What This Means For Us
The decision to be part of the Kingdom of Heaven has eternal consequences. This should spur on those that have not accepted Christ to diligently seek the truth, ask the hard questions, and take this seriously. For those that have made Him Lord of our lives, we are the servants called to help the lost. The New Testament is full of calls to love and help those in need. The apostle John says “But if anyone has the world’s goods and sees his brother in need, yet closes his heart against him, how does God’s love abide in him? Little children, let us not love in word or talk but in deed and in truth” (1 John 3:17-18). This doesn’t mean words can’t show love and provide comfort, but when action is needed we can’t sit on the sidelines.
If you are hesitant to heed the call to action, have you examined why that may be? I know I faced this several years ago. I was getting dragged down by doubts, mostly related to scientific thought and the problem of evil. I never stopped believing, but my motivation to take action diminished. Many times I felt lukewarm about my faith. I don’t remember how it happened, but somehow I discovered the vibrant field of apologetics. Have no fear, this won’t turn into some philosophical dissertation. In case you’re unfamiliar, apologetics is how we make a case for God using science, philosophy and reason. Looking back, I’m now glad I went through that period of doubt. I came out on the other side much firmer in my faith with good reasons to believe what I believe. I gained a new awe for God, and my faith became richer with new dimensions. Now I feel empowered to get off the sidelines and be a diligent servant in God’s kingdom on Earth. I certainly don’t have every question answered, and I’m a long way from being the smartest person in the room. However, I now have the tools to be confident enough that every little challenge isn’t a punch in the gut.
That’s just my story and yours will no doubt be different.

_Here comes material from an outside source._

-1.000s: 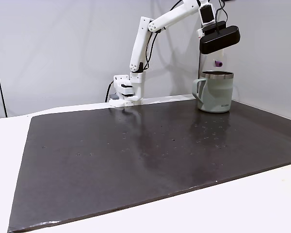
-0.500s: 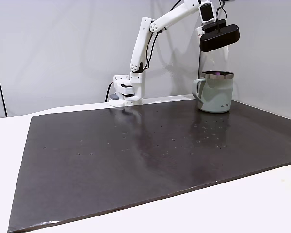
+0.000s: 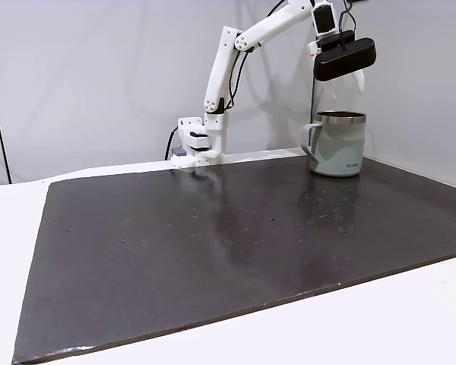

The point is that in light of eternity, those in the kingdom should feel a sense of urgency to rescue those in need of help and usher them in. So many people search for purpose, but Christians have it coming out our ears! We are literally surrounded by our mission field, and our purpose is to show God’s sacrificial love that points people to Him. I am also convicted and challenged by this. So we are in this together. As Christians we should encourage each other to keep up the fight. Jesus told the disciples “the harvest is plentiful, but the laborers are few. Therefore pray earnestly to the Lord of the harvest to send out laborers into His harvest” (Luke 10:2). I’ll see you in the fields!